- INFORMATION SHOWN -
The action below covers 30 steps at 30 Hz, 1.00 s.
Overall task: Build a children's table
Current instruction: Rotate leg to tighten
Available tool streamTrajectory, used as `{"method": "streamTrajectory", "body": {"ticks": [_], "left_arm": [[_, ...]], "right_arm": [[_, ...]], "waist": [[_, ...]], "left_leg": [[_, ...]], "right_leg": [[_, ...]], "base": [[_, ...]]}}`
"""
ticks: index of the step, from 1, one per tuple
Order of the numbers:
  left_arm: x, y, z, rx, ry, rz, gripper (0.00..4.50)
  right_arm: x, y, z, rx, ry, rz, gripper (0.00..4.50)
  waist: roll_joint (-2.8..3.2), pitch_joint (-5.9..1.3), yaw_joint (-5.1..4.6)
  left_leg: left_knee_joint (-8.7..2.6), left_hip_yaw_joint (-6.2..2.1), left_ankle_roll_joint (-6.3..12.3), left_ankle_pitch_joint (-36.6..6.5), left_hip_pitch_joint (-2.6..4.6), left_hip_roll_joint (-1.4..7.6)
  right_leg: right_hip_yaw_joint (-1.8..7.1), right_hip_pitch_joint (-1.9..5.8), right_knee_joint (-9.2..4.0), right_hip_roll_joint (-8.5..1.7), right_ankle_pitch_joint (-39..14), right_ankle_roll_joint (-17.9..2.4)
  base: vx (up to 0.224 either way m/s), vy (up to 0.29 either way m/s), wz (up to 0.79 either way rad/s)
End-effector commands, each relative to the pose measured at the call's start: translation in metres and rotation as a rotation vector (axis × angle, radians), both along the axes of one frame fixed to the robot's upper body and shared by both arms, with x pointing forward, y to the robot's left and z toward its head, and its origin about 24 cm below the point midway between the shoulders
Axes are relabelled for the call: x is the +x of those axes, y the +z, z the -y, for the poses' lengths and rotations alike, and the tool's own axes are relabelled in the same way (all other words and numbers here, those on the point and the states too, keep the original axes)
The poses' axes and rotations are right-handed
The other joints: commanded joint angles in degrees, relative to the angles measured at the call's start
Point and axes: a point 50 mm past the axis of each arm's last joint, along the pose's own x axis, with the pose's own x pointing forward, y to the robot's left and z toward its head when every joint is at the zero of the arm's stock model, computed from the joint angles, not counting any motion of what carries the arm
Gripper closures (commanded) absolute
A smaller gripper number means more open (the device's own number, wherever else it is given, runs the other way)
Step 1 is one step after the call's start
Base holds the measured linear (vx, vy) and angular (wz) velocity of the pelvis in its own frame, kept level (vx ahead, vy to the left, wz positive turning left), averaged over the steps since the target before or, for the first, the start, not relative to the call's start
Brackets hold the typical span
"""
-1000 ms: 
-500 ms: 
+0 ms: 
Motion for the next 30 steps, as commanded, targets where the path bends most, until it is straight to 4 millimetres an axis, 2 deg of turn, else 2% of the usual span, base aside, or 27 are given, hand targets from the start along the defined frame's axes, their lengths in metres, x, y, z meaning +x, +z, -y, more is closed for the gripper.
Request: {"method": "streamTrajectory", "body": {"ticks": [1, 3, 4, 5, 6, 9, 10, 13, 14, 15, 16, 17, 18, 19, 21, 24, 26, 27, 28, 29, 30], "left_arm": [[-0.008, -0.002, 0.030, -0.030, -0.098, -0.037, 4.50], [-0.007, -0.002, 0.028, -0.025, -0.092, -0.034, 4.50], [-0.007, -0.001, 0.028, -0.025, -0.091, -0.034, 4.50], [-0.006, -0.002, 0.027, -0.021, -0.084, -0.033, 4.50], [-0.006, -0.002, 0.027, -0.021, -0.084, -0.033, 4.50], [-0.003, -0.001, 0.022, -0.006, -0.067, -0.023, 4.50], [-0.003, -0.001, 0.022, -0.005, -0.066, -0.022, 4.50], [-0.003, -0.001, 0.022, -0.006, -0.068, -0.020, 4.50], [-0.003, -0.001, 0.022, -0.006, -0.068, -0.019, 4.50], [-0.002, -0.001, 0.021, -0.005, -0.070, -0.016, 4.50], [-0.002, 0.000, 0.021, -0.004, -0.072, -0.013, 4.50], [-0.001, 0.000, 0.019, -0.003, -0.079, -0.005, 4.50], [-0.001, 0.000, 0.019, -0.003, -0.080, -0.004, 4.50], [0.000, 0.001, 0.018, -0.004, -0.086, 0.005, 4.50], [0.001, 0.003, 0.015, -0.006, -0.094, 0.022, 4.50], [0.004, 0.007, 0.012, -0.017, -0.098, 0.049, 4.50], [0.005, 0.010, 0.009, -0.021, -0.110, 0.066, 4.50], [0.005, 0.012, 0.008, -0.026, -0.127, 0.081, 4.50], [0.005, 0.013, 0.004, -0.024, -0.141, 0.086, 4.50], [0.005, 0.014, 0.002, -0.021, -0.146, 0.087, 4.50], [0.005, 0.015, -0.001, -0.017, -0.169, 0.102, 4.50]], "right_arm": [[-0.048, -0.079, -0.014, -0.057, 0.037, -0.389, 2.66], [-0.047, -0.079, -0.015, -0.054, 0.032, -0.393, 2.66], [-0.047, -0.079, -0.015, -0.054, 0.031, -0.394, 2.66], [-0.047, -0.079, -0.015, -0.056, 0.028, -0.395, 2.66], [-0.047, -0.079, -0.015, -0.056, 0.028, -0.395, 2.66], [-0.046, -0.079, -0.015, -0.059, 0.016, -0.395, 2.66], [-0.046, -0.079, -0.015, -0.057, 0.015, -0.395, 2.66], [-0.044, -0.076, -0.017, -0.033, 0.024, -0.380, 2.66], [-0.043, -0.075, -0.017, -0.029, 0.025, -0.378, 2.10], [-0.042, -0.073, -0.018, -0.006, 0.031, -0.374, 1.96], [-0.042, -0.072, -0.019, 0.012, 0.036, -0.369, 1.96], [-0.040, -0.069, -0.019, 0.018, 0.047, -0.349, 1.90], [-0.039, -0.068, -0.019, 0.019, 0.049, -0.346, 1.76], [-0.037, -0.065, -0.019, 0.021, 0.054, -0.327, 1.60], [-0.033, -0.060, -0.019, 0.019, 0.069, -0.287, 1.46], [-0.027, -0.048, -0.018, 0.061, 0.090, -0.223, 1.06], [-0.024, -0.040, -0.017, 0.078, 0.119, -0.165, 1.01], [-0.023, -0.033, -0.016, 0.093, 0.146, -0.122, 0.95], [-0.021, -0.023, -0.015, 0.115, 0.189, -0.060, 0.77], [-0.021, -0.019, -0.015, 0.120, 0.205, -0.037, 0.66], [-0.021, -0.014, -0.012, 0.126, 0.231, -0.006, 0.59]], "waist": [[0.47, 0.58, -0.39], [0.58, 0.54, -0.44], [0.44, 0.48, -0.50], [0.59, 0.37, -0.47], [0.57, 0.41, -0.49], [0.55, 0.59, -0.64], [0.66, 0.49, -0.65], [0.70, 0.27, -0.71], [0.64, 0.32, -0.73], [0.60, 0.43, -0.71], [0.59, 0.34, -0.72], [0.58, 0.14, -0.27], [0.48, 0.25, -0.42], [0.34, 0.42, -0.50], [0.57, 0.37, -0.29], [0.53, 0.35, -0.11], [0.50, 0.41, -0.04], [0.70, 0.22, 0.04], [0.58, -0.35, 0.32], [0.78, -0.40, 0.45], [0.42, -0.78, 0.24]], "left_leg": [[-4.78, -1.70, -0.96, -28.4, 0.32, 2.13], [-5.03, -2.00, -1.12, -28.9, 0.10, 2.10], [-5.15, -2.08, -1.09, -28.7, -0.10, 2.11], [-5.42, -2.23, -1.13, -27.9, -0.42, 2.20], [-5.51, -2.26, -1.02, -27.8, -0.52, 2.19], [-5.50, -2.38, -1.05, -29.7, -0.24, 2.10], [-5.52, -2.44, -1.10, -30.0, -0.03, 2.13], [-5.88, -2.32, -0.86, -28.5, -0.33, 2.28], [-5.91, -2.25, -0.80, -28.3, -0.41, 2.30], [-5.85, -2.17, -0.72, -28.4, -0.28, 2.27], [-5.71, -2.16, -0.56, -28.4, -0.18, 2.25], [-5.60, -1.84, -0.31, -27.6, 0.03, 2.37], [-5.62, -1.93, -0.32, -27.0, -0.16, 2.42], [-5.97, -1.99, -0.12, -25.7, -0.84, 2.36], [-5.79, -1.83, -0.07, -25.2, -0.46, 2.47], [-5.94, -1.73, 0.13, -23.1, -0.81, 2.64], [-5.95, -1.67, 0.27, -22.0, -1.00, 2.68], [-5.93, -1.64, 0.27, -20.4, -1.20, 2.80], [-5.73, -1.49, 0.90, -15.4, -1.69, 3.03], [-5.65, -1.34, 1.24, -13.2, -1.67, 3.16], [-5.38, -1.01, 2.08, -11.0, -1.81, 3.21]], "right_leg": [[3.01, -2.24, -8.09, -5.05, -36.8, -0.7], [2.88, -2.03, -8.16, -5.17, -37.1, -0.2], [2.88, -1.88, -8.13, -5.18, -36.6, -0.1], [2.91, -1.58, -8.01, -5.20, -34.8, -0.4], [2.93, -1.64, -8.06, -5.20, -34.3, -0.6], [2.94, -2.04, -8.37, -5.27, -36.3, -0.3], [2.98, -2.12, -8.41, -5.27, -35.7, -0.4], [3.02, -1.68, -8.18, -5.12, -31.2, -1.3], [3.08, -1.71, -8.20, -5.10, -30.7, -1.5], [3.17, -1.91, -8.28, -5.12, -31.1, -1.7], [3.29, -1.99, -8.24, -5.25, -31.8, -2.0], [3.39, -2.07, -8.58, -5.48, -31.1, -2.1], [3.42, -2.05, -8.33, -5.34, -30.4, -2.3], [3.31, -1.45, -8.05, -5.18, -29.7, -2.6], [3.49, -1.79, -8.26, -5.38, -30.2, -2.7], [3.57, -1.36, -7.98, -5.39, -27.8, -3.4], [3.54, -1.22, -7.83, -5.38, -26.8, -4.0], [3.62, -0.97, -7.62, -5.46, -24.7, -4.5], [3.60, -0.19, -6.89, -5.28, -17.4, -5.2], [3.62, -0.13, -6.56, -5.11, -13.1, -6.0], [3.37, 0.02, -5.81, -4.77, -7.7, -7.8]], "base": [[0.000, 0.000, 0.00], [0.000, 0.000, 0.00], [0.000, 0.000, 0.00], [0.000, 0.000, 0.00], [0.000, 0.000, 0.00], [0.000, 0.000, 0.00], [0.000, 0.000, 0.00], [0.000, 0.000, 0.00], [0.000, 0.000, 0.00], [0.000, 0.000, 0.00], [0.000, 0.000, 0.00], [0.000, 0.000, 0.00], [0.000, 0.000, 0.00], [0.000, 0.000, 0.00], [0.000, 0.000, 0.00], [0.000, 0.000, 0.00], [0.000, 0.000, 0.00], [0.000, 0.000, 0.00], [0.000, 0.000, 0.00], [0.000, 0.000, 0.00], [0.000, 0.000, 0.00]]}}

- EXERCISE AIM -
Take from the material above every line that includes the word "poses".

- RESPONSE TO THIS EXERCISE -
Axes are relabelled for the call: x is the +x of those axes, y the +z, z the -y, for the poses' lengths and rotations alike, and the tool's own axes are relabelled in the same way (all other words and numbers here, those on the point and the states too, keep the original axes)
The poses' axes and rotations are right-handed

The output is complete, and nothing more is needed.